In the sweat lodge, you are cleansed physically and spiritually. You are purged. The heat and humidity are meant to be like the womb, preparing you for new life, preparing you to be, dare I say it, born again.
You leave a lot of things behind in that sweat lodge: guilt, pain, anger, fear.
V. THE FRUITS OF REPENTANCE
A. The Lesson of the Fig Tree
The parable of the fig tree tells us that God is giving us another opportunity to repent. It is the same lesson that we find in the reading from Isaiah that we read earlier:
…let the wicked forsake their way, and the unrighteous their thoughts; let them return to the Lord, that he may have mercy on them, and to our God, for he will abundantly pardon.

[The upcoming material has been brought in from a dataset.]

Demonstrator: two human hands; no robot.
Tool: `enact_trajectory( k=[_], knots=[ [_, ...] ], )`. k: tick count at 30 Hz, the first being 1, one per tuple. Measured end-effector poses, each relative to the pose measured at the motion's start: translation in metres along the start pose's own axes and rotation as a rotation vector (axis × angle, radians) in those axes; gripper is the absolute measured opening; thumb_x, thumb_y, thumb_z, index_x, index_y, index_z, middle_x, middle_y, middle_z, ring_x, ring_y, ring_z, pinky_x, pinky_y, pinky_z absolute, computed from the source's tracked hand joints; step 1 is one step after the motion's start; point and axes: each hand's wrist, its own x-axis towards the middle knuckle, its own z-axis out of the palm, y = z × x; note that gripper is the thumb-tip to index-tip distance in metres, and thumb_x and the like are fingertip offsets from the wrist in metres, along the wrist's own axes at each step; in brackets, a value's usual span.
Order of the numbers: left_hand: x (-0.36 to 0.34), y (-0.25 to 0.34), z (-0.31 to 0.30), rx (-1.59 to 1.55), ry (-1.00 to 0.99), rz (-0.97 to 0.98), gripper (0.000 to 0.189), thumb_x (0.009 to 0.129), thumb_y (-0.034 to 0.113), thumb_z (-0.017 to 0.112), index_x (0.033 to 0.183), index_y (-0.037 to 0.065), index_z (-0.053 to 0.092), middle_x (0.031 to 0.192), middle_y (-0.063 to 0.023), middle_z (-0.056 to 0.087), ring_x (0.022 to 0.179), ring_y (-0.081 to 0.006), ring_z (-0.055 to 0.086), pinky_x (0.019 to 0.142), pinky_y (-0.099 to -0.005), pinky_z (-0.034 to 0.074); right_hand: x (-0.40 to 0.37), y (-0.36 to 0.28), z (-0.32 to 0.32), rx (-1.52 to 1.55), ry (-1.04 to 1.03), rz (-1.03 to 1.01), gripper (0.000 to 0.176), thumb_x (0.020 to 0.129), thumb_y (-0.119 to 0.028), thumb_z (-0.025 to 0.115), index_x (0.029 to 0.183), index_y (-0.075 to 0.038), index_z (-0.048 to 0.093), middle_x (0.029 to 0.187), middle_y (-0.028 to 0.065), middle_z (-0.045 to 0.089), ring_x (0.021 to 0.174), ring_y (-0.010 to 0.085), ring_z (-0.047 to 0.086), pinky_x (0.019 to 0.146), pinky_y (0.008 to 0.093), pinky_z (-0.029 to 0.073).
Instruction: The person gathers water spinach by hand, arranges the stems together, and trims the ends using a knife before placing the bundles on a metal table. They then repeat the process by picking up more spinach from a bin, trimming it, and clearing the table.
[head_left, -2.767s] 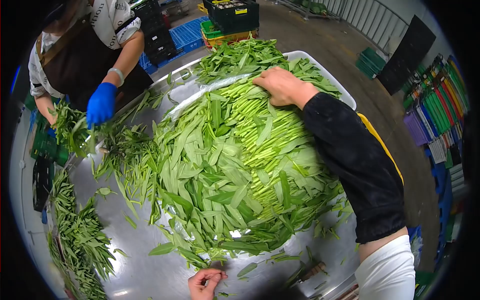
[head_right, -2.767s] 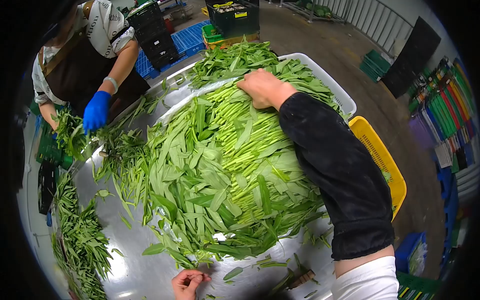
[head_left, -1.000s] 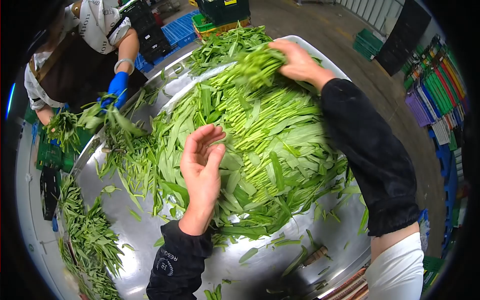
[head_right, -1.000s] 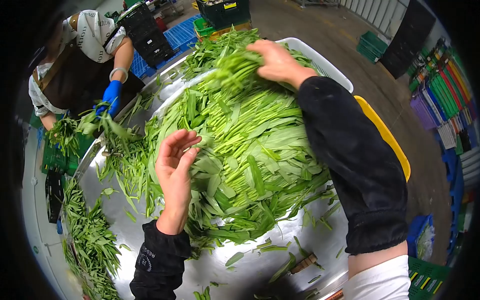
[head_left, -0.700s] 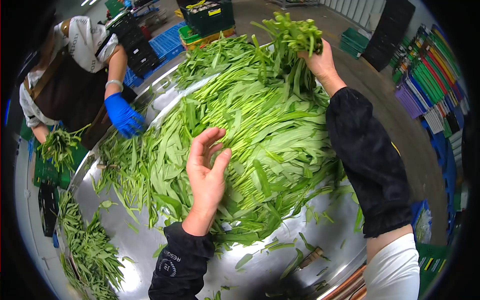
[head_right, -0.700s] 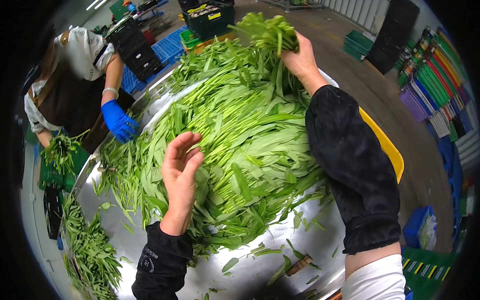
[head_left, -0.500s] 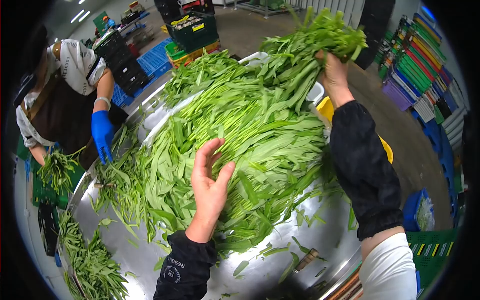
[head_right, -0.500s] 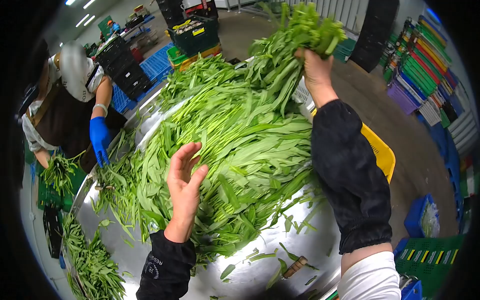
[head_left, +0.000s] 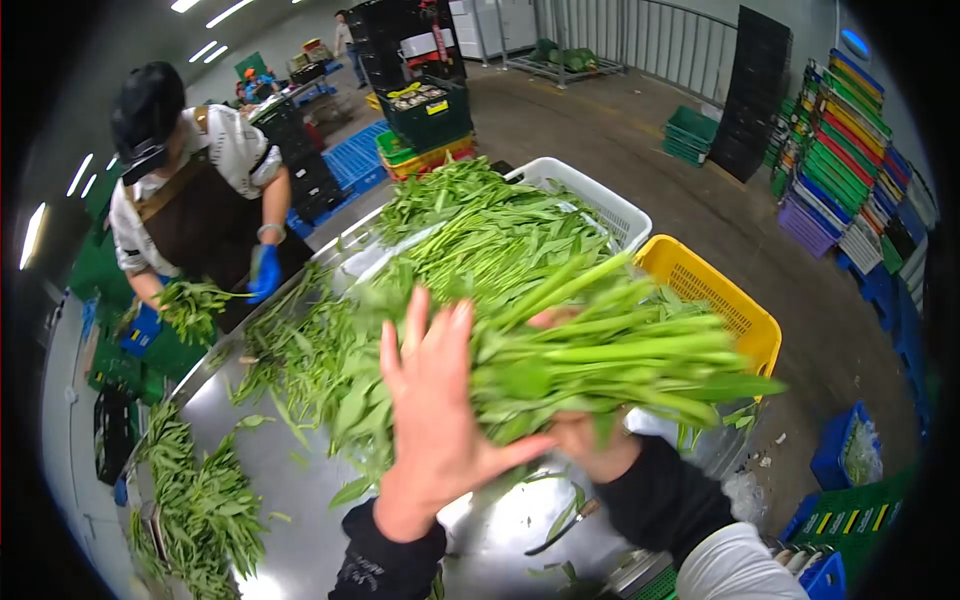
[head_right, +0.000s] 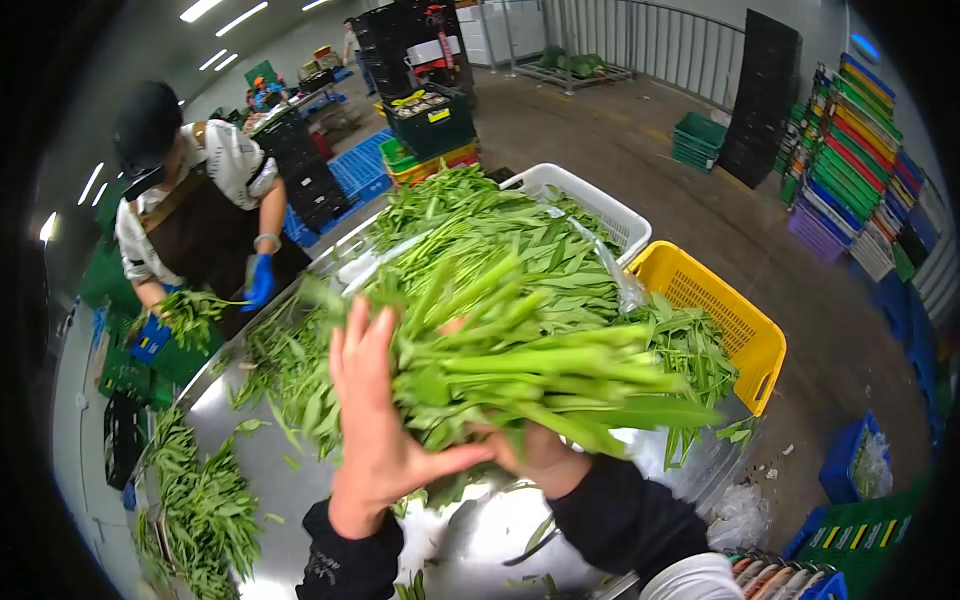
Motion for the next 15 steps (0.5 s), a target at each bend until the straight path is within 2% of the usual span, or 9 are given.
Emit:
enact_trajectory(
  k=[1,2,4,5,6,9,11,13,15],
  knots=[
    [-0.025,-0.001,-0.013,-0.033,-0.053,-0.063,0.108,0.056,0.050,0.080,0.136,-0.001,0.029,0.123,-0.0222,0.047,0.122,-0.0381,0.041,0.105,-0.0557,0.019,-0.021,0.034,-0.005,-0.041,0.300,0.072,0.067,0.083,-0.049,0.059,0.131,-0.007,0.041,0.128,0.0097,0.050,0.116,0.0251,0.050,0.099,0.0399,0.039],
    [-0.050,0.003,-0.031,-0.043,-0.128,-0.155,0.103,0.054,0.041,0.082,0.135,0.000,0.033,0.114,-0.0189,0.053,0.109,-0.0340,0.050,0.101,-0.0508,0.028,-0.053,0.065,-0.013,-0.411,0.131,0.091,0.051,0.084,-0.039,0.061,0.120,-0.005,0.051,0.116,0.0075,0.057,0.106,0.0240,0.055,0.087,0.0373,0.046],
    [-0.105,0.003,-0.058,0.010,-0.289,-0.345,0.095,0.051,0.033,0.083,0.130,0.002,0.041,0.106,-0.0171,0.058,0.093,-0.0350,0.054,0.085,-0.0420,0.042,-0.116,0.153,-0.037,-0.406,0.209,0.168,0.022,0.078,-0.010,0.063,0.099,-0.001,0.062,0.102,0.0119,0.063,0.098,0.0263,0.058,0.088,0.0353,0.045],
    [-0.135,-0.001,-0.066,0.014,-0.369,-0.448,0.093,0.052,0.036,0.082,0.129,0.003,0.042,0.100,-0.0190,0.061,0.088,-0.0367,0.057,0.081,-0.0426,0.045,-0.119,0.140,0.012,0.449,0.299,0.381,0.023,0.078,-0.007,0.063,0.099,0.000,0.062,0.101,0.0123,0.063,0.098,0.0255,0.058,0.091,0.0345,0.043],
    [-0.166,-0.006,-0.076,0.005,-0.472,-0.542,0.092,0.053,0.038,0.082,0.128,0.003,0.043,0.097,-0.0213,0.062,0.087,-0.0386,0.059,0.078,-0.0441,0.047,-0.147,0.165,0.015,-0.051,0.217,0.422,0.024,0.081,-0.012,0.063,0.102,0.000,0.061,0.101,0.0110,0.063,0.099,0.0231,0.057,0.091,0.0341,0.043],
    [-0.249,-0.017,-0.087,0.034,-0.672,-0.707,0.087,0.057,0.035,0.080,0.128,0.001,0.042,0.096,-0.0235,0.062,0.091,-0.0392,0.060,0.081,-0.0440,0.046,-0.178,0.160,0.053,-0.311,0.104,0.880,0.033,0.082,-0.021,0.066,0.108,-0.002,0.059,0.101,0.0100,0.064,0.099,0.0214,0.058,0.090,0.0353,0.043],
    [-0.324,-0.023,-0.072,0.110,-0.769,-0.815,0.089,0.059,0.036,0.080,0.130,0.002,0.039,0.107,-0.0238,0.058,0.103,-0.0385,0.054,0.091,-0.0455,0.040,-0.247,0.192,-0.008,-1.056,-0.497,1.187,0.039,0.080,-0.029,0.067,0.110,-0.006,0.059,0.098,0.0108,0.066,0.092,0.0221,0.061,0.082,0.0354,0.047],
    [-0.411,-0.042,-0.037,0.165,-0.705,-0.793,0.095,0.061,0.040,0.080,0.134,0.002,0.034,0.122,-0.0239,0.048,0.117,-0.0377,0.043,0.099,-0.0472,0.031,-0.289,0.168,-0.027,-1.235,-0.315,0.960,0.031,0.082,-0.017,0.065,0.109,-0.004,0.061,0.097,0.0109,0.065,0.088,0.0218,0.063,0.077,0.0324,0.049],
    [-0.439,-0.049,-0.032,0.106,-0.589,-0.726,0.099,0.062,0.043,0.079,0.137,0.000,0.029,0.132,-0.0235,0.038,0.125,-0.0373,0.034,0.103,-0.0478,0.026,-0.291,0.131,-0.037,-1.484,-0.177,0.415,0.028,0.078,-0.010,0.062,0.106,-0.005,0.061,0.093,0.0131,0.062,0.087,0.0313,0.061,0.077,0.0349,0.049]
  ],
)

In order to repent of these sins we are invited to consider new ways to have a change of heart and a change of behavior, to enter into a time of reflection about how we change our ways and repent for the sins of the past.
VI. CONCLUSION
There are times in our lives when we’re headed in the wrong direction. There are times in our lives, both as individuals and as a people that we have headed down the wrong path. God gives us plenty of opportunity to turn around. God is always willing to give us that one more year.
Over our history as a people there are a number of dead end roads that we have driven down. Roads we’ve gone down in the wrong direction. Sins of the past and the present we have not made amends for. God is calling us to turn around. God is giving us another chance to turn back, to repent of the sins of the past, and start down the road anew.